- [Exercise goal]
Search the records for lines with the word "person" and copy each match.

- [Information provided]

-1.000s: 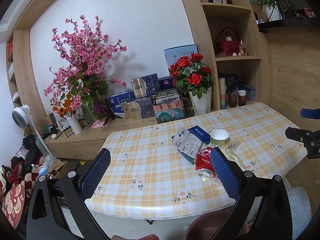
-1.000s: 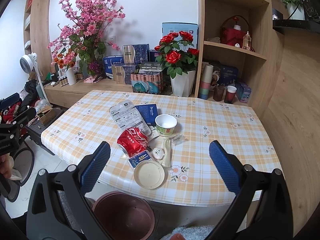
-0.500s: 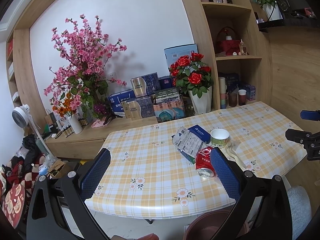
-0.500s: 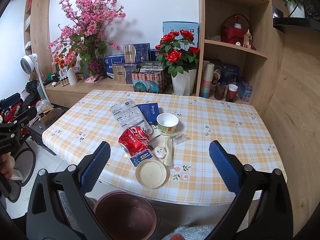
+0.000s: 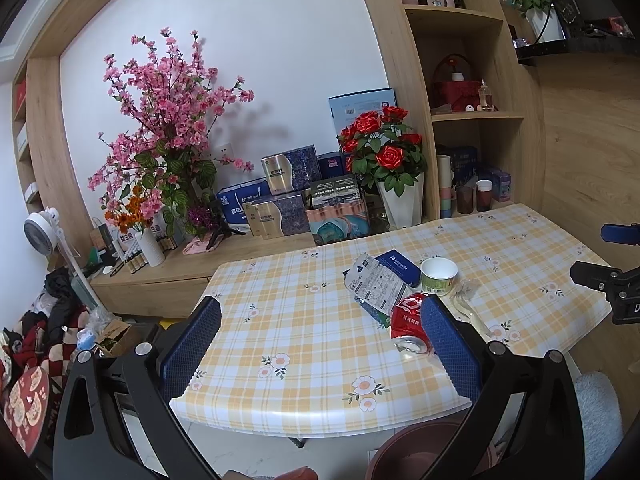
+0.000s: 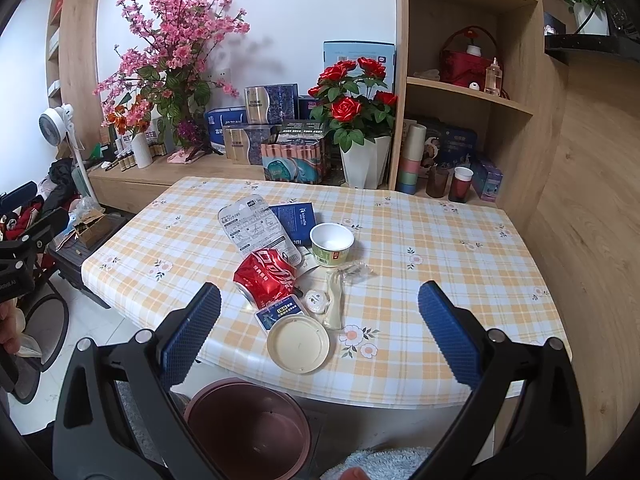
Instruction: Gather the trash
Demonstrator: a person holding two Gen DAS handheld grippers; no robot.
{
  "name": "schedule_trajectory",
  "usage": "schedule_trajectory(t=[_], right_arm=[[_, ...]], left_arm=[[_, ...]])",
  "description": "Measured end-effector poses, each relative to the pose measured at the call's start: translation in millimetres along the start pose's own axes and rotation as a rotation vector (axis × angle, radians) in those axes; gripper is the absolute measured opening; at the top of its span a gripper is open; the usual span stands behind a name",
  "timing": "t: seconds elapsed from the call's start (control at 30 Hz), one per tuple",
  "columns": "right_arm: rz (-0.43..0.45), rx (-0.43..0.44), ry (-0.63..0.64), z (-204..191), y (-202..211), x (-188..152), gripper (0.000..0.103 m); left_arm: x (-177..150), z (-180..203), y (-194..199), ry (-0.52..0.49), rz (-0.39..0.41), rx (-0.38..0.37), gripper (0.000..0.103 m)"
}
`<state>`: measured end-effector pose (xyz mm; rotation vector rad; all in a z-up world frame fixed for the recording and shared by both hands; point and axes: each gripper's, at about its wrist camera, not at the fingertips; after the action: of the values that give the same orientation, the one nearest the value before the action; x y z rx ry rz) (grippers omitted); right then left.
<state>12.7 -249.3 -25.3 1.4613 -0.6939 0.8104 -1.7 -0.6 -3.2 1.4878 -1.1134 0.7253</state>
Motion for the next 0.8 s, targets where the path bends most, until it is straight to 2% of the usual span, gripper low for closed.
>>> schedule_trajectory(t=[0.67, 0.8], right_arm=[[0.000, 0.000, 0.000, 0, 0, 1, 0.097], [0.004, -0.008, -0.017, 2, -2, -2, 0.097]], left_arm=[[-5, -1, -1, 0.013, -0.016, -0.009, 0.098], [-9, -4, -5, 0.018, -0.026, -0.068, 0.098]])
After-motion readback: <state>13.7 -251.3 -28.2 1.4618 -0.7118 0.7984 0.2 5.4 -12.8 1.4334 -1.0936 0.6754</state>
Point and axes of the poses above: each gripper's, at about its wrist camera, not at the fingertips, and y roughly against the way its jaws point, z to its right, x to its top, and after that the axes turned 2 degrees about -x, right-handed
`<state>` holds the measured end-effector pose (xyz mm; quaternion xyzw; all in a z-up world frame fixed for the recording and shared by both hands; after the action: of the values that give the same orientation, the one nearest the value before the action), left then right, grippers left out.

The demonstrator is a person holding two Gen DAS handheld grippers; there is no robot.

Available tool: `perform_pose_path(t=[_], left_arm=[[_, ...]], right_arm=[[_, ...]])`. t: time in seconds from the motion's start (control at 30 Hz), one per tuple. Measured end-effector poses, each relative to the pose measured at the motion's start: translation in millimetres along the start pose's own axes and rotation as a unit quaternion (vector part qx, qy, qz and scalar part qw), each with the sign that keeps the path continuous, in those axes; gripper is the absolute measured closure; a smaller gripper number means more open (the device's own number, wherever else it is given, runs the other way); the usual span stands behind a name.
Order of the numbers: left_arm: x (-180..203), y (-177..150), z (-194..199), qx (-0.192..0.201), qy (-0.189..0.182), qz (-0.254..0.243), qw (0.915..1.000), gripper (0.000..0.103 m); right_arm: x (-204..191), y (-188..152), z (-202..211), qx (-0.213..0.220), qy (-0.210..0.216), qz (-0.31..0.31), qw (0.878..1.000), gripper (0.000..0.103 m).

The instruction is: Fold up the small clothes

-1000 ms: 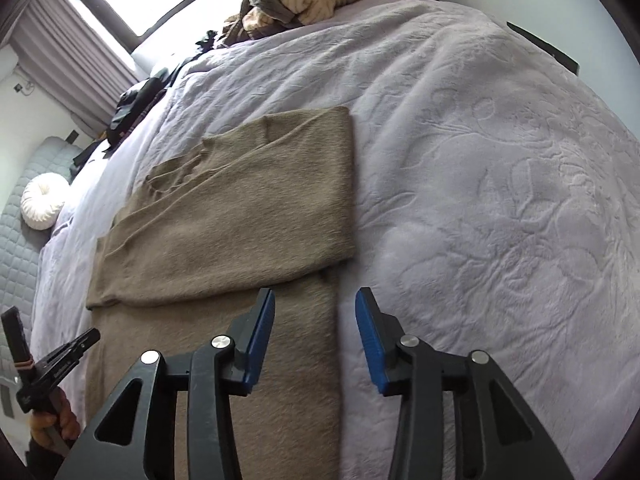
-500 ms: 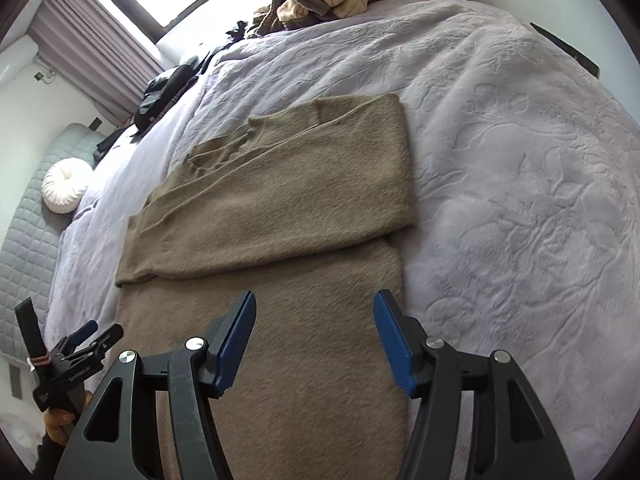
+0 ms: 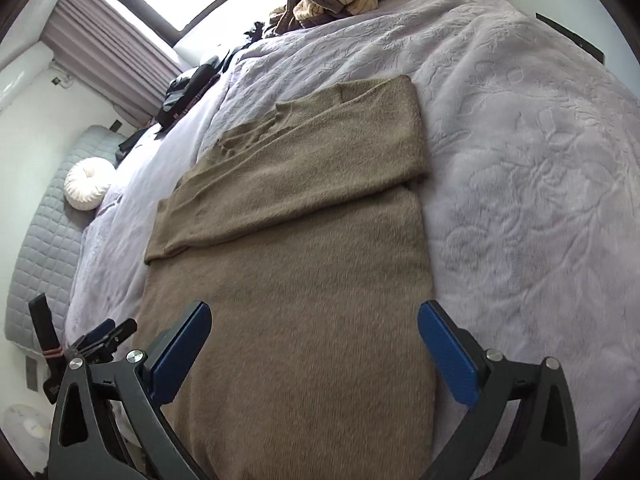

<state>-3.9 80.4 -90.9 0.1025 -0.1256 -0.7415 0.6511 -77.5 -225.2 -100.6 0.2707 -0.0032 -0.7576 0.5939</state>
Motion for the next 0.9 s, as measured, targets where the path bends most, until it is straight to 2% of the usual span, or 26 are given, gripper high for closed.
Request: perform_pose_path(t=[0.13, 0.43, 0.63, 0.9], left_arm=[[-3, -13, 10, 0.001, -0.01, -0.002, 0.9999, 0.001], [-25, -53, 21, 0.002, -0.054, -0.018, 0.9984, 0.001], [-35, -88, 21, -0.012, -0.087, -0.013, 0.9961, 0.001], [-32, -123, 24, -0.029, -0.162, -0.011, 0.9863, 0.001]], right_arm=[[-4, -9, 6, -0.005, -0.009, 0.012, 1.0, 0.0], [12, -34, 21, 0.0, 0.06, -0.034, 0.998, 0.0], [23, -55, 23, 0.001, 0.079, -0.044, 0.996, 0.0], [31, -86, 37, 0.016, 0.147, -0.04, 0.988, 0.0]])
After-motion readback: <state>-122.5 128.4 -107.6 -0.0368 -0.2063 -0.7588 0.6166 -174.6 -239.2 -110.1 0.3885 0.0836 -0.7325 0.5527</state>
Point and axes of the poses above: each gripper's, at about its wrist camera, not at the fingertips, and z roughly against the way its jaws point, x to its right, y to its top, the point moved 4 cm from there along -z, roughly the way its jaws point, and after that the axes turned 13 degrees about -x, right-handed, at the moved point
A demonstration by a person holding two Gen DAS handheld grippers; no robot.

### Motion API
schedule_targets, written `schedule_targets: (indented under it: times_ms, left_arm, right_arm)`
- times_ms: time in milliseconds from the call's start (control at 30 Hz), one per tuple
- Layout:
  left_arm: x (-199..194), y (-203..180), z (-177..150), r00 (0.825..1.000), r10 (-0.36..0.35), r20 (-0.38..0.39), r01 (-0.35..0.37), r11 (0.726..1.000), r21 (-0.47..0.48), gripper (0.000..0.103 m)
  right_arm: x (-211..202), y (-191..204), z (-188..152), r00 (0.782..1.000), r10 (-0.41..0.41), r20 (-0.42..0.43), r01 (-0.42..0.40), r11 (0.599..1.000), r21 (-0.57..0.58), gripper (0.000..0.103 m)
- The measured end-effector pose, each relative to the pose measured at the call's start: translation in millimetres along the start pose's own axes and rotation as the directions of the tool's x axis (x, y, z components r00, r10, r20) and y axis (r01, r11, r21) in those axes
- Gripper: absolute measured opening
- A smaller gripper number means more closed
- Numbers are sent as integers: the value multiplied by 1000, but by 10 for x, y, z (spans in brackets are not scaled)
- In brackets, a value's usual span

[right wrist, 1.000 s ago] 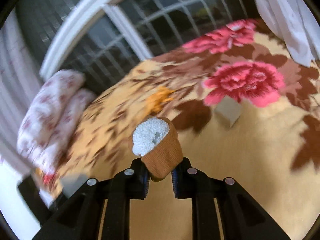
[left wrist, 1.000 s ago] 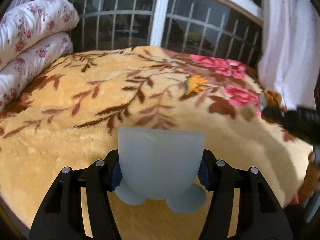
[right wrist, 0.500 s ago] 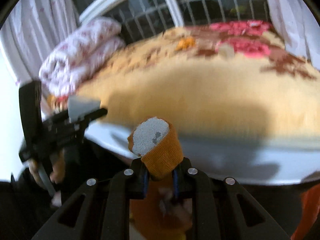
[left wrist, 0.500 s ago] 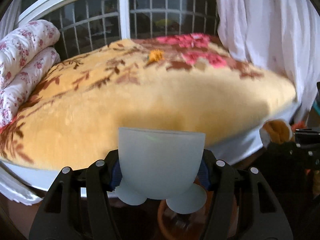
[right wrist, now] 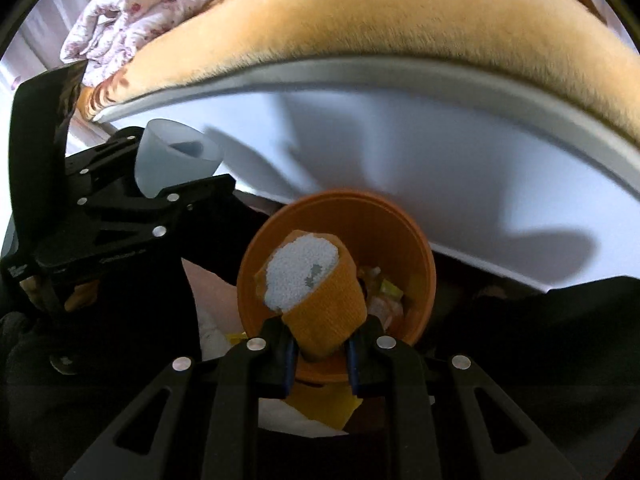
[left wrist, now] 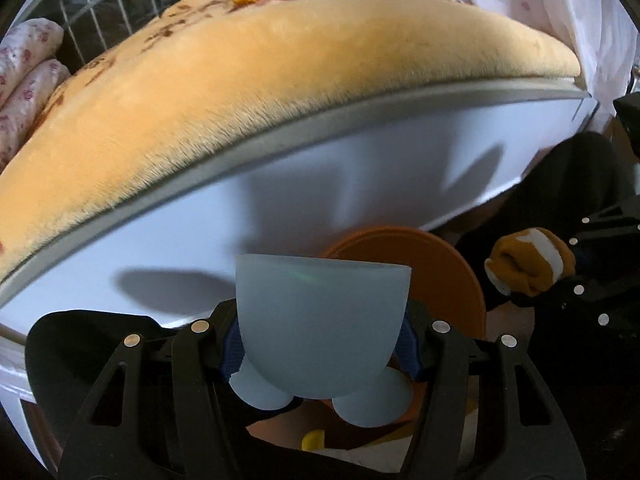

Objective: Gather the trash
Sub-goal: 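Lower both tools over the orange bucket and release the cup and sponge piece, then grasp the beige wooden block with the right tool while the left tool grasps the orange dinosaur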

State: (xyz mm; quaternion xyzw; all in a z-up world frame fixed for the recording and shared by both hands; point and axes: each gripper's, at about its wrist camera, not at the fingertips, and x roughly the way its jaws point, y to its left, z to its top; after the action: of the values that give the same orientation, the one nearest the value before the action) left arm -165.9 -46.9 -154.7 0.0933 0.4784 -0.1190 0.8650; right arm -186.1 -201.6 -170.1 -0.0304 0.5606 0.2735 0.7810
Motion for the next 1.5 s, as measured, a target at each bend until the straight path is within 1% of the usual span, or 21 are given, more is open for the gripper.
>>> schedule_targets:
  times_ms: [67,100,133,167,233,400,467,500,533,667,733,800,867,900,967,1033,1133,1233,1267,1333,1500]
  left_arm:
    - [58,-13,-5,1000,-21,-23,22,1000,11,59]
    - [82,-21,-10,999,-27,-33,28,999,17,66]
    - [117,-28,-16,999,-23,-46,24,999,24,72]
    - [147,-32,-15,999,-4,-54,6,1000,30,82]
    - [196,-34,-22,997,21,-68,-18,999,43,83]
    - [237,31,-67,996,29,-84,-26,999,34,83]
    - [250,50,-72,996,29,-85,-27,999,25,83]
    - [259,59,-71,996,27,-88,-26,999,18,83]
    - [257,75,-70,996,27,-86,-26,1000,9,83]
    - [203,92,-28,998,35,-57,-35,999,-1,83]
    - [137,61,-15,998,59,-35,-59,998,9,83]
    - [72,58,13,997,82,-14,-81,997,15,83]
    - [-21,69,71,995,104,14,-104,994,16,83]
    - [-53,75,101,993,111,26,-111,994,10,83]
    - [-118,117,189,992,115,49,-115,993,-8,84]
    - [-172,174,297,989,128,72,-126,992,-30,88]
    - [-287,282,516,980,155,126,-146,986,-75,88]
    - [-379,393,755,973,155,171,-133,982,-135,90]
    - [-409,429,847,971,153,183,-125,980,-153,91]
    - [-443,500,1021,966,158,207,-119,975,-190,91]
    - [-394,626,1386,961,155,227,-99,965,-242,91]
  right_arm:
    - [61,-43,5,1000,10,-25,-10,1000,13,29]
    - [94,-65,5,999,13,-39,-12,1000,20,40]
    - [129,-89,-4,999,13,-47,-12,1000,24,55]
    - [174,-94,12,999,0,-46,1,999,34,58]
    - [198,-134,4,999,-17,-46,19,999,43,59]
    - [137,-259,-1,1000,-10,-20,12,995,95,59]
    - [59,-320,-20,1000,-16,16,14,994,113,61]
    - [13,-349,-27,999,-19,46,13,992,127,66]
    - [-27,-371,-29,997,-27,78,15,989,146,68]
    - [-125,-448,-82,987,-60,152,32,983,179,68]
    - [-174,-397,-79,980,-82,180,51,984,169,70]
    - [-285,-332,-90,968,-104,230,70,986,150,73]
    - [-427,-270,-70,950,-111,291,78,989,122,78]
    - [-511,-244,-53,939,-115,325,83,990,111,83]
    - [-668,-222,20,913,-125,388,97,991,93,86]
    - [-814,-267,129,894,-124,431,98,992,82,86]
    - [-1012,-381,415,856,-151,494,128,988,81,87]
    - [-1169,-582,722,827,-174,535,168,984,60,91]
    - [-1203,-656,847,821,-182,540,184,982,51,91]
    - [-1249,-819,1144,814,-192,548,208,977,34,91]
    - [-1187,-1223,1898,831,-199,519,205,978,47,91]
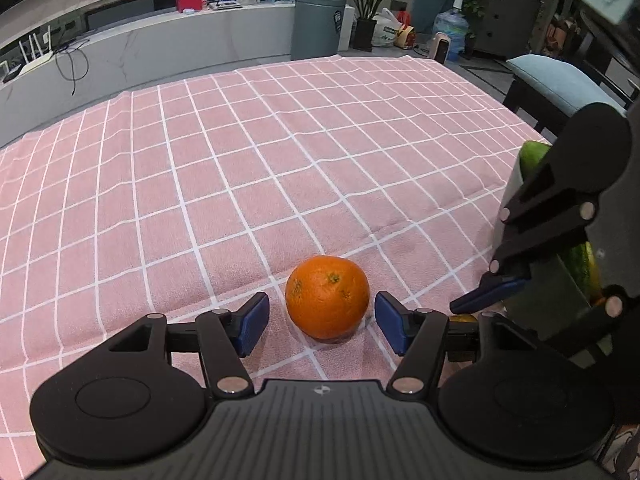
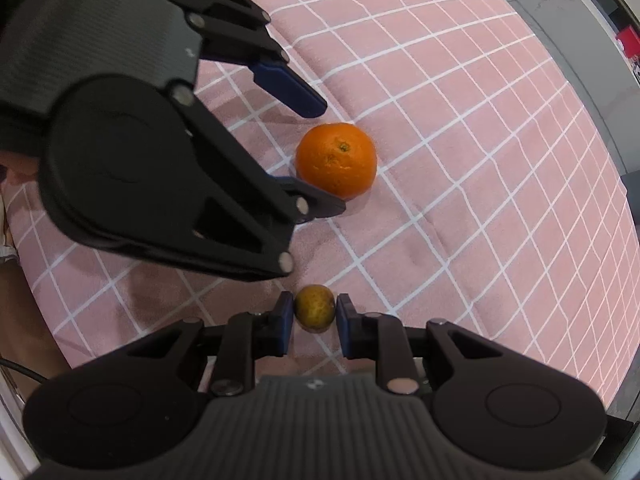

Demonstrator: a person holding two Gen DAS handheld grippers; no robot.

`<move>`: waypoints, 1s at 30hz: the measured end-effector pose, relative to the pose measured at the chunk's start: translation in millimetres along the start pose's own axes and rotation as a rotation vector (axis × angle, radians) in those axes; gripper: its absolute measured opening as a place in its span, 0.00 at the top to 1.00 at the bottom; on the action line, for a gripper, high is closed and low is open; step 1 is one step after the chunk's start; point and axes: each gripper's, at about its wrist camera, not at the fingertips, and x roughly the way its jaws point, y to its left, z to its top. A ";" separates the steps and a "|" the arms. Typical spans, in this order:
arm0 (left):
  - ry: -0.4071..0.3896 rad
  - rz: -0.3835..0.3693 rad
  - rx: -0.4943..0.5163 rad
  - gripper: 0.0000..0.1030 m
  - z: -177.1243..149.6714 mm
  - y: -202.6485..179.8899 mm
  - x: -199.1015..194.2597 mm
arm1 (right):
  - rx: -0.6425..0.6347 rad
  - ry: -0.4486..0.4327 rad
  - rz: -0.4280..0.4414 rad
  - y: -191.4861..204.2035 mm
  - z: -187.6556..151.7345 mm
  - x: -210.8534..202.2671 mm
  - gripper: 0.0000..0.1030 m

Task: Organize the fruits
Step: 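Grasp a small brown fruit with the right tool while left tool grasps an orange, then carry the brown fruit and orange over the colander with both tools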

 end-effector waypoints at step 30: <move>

- [Solution to this exercise]
Demonstrator: a person holding two Gen DAS handheld grippers; no robot.
The demonstrator is a person holding two Gen DAS handheld grippers; there is no robot.
A demonstration by a person holding two Gen DAS handheld grippers; no robot.
Demonstrator: a person holding two Gen DAS handheld grippers; no robot.

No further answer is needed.